Work to complete: Transcribe all of the data verbatim, please, and leave out its pictures.

Given material:
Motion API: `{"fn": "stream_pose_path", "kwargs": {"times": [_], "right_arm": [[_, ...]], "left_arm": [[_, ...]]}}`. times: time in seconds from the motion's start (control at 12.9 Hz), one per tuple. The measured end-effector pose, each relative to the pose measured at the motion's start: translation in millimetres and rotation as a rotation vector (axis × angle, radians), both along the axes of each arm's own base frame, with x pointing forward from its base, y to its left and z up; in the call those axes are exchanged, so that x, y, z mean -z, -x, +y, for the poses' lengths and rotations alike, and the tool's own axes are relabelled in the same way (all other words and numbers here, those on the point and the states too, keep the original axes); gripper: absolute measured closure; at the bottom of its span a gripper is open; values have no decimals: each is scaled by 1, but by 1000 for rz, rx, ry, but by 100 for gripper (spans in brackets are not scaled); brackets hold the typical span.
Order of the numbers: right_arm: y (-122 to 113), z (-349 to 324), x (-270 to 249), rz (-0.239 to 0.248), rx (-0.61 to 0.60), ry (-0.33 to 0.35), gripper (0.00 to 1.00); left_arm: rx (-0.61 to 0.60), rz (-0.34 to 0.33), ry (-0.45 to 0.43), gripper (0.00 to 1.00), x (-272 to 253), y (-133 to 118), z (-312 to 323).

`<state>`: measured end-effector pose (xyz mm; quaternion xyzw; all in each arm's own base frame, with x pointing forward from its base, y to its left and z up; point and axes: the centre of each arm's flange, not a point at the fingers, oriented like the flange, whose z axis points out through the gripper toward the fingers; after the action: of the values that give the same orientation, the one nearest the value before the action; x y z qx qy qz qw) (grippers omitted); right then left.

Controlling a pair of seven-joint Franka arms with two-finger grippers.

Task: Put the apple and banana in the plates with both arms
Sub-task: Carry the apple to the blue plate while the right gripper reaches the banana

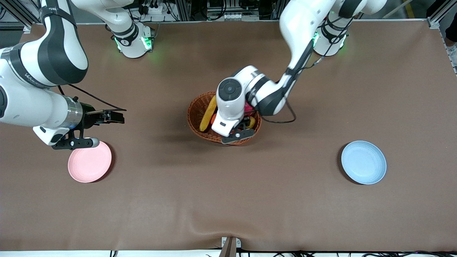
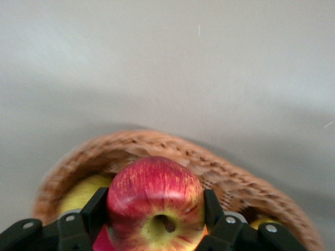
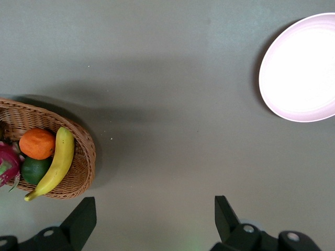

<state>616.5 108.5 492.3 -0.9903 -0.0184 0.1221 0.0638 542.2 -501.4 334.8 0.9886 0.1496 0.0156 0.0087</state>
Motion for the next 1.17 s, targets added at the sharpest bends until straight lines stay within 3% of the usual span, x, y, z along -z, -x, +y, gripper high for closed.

Written solution:
Motion API: `{"fn": "stream_pose_path", "kwargs": {"times": [_], "right_arm": [[_, ...]], "left_arm": [[_, ...]]}}`. times: time in seconds from the motion's start (control at 12.9 Hz), one per tuple. The measured end-effector pose, each relative to the pose measured at the motion's start: translation in millimetres and rotation as a rotation vector (axis × angle, radians), both along the axes of each arm's own base frame, with x pointing forward from its base, y to its left and z up; in the call those axes are exchanged, so that x, y, z mean -z, -x, +y, for the poses' lengths and rotations alike, and the tool's own axes are relabelled in the same way (all other words and numbers here, those on the point and the states too, keep the original axes); gripper: absolute measured closure; at the bottom of its span a gripper is open; values have no decimals: each is scaled by 1, but by 1000 for rz, rx, ry, but by 100 for gripper (spans in brackets are not scaled); brackets hold the typical span.
Order of the numbers: right_arm: y (-122 to 113), z (-349 to 324), x (-270 to 249), rz (-0.239 to 0.248), rx (-0.61 to 0.60), ry (-0.33 to 0.35), gripper (0.00 to 1.00); left_arm: rx (-0.61 to 0.60), rz (-0.34 to 0.33), ry (-0.45 to 0.43), gripper (0.00 to 1.00), x (-272 to 253), y (-133 to 118), z (-312 to 323).

`<state>`: measured end-effector pose (xyz mm; quaternion xyzw; all in each arm's own base frame, with x pointing forward from its base, y to its left and z up; point and axes: the centre of each arm's flange, not a point at the fingers, oriented like the flange, whose z axis points out through the gripper toward the fingers; after the action: of the values that give the same orientation, the one nearest the value before the action; x y z qx qy qz qw) (grippers omitted); right then left.

Controlling a pair of seven-joint Franka arms with two-finger grippers.

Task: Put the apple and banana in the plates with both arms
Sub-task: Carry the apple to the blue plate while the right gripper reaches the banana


<state>616.5 108.5 492.3 -0.9903 -0.0184 0.1221 0.0638 542.2 -501.4 334.8 0.9886 0.1496 0.0156 0.0087</state>
Motion for the next 1.17 s, targets added at the sharpest bends until straight lines stay within 3% of the usual span, x, y, z along -z, -x, +y, gripper high for closed.

That concludes the response.